↓

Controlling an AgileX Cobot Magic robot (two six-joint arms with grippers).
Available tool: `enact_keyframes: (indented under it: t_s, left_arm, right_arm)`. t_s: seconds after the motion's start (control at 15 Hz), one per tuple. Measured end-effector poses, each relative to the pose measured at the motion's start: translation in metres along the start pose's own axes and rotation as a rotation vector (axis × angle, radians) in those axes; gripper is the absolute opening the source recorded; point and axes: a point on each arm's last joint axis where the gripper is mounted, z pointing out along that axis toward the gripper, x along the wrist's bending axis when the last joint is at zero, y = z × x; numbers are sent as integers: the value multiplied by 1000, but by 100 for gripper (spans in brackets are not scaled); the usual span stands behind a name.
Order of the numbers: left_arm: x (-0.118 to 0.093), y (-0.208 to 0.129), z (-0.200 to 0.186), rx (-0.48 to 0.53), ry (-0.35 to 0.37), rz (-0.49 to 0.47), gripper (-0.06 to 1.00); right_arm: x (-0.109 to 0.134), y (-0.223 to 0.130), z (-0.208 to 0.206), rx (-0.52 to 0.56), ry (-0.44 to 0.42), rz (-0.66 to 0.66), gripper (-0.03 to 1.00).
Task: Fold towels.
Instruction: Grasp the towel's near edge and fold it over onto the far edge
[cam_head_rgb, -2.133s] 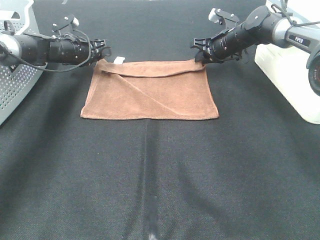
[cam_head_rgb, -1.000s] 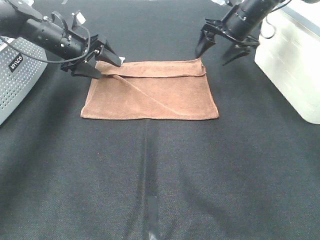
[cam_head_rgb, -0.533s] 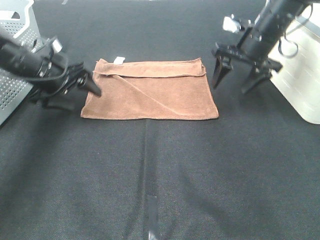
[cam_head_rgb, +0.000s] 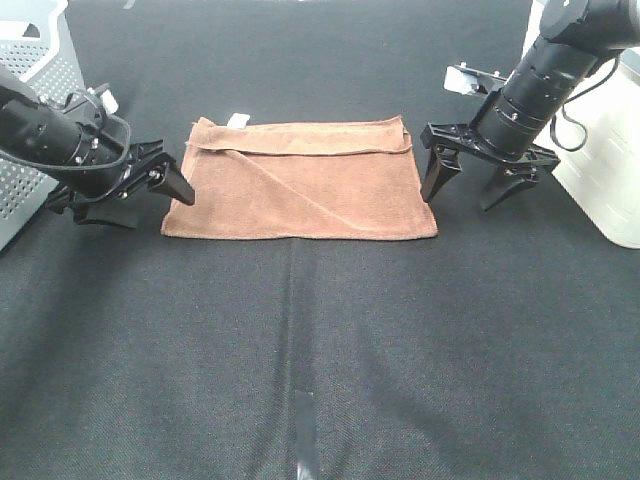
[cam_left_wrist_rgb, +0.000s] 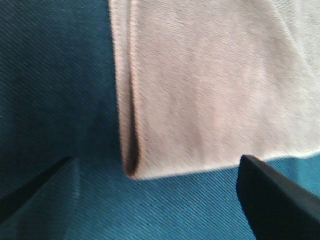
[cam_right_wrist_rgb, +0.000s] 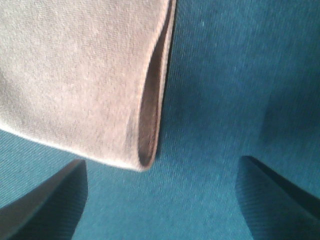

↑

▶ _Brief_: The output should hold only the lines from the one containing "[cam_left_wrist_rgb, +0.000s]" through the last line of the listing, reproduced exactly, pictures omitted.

▶ _Output of the task_:
[cam_left_wrist_rgb, +0.000s] 
[cam_right_wrist_rgb, +0.000s] 

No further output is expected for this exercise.